**Work to complete**
Dropping every picture, set down exactly the lines in the entries below, starting with the line with "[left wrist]" and going on through the line with "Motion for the".

*** Source data

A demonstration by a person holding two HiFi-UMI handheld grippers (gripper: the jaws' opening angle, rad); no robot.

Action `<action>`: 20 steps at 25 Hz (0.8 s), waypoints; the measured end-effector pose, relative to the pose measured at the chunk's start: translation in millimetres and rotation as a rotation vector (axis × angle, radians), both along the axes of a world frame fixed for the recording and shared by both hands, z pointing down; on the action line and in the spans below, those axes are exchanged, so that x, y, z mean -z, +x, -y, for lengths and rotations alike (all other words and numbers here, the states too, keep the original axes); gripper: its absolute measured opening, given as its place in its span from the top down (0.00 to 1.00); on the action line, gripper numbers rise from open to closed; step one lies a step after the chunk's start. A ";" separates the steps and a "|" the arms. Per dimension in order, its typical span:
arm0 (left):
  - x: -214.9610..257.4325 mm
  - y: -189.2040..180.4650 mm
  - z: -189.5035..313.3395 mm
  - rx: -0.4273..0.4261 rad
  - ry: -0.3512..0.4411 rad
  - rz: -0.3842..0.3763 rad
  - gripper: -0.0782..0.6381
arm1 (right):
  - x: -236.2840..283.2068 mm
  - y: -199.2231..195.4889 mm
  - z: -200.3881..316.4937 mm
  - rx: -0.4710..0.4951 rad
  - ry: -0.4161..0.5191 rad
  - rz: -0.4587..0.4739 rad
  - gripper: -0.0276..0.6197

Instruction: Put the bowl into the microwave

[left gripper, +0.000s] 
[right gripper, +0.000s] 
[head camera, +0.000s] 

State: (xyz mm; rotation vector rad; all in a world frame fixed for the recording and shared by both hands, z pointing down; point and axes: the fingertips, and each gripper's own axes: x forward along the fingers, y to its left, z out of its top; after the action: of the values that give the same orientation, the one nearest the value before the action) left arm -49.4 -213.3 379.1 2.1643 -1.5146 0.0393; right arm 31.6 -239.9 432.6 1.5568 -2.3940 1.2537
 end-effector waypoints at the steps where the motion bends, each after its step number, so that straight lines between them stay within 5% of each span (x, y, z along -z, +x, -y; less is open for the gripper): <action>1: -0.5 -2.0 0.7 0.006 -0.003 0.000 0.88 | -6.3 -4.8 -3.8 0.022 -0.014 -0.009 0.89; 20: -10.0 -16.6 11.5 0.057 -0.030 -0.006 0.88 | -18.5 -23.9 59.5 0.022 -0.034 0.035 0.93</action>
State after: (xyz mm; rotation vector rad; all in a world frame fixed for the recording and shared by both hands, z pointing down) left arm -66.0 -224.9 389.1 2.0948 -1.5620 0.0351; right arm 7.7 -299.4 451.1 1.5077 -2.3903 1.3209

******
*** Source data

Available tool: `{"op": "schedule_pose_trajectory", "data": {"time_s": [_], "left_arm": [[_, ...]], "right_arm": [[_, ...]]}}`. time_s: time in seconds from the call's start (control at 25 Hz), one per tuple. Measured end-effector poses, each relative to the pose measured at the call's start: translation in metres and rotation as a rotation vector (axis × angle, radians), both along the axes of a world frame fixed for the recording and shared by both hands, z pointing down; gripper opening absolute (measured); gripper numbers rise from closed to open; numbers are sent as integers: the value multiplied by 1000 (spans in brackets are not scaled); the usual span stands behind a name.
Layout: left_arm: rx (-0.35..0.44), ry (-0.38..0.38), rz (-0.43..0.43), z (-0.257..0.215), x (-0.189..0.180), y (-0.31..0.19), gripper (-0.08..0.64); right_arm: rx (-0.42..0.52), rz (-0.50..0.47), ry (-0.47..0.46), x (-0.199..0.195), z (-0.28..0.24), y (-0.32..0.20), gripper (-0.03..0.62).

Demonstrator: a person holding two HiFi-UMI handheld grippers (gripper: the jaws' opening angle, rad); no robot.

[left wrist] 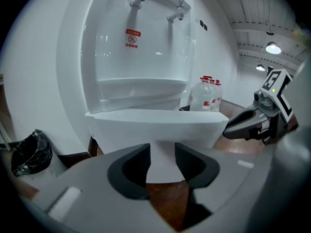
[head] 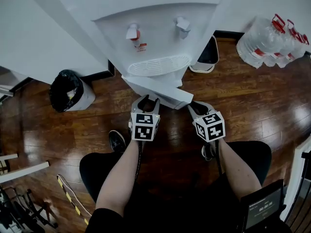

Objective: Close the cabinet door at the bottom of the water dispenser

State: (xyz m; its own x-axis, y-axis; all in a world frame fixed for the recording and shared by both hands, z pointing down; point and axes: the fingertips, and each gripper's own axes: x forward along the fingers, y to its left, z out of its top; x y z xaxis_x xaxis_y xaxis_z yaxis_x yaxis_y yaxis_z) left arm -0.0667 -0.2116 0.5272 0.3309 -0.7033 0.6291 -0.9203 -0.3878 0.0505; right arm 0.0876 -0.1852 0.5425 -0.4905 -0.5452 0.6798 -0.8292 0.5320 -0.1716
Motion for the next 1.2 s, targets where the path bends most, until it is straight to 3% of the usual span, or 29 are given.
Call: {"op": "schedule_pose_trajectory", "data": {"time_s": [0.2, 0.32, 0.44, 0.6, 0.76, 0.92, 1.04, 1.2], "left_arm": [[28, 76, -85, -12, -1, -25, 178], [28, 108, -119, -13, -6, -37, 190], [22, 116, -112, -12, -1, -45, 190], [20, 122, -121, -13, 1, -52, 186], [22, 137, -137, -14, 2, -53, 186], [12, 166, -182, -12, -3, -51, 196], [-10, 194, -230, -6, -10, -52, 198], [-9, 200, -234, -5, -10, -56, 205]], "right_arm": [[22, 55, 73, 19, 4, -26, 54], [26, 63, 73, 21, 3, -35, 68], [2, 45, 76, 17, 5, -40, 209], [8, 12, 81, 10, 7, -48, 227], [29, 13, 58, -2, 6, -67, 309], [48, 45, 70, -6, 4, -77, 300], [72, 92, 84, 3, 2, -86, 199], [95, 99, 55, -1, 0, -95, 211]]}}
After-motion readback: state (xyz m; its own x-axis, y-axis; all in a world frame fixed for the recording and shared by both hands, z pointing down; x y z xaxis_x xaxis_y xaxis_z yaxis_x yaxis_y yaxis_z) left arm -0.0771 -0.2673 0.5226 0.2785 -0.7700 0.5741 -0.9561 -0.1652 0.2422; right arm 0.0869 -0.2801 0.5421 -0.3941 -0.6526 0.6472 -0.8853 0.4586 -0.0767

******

**Answer to the problem**
[left wrist] 
[head] 

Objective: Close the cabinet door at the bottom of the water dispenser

State: (xyz m; its own x-axis, y-axis; all in a world frame fixed for the recording and shared by both hands, z pointing down; point and axes: the fingertips, and each gripper's own axes: x forward along the fingers, y to its left, z out of its top; x y z xaxis_x xaxis_y xaxis_z yaxis_x yaxis_y yaxis_z) left arm -0.0667 -0.2116 0.5272 0.3309 -0.7033 0.6291 -0.9203 -0.3878 0.0505; right arm 0.0876 -0.1852 0.5425 -0.4905 -0.5452 0.6798 -0.8292 0.5320 -0.1716
Motion for the next 1.2 s, targets where the path bends most, until it is straight to 3% of the usual span, or 29 are given.

No further answer is expected.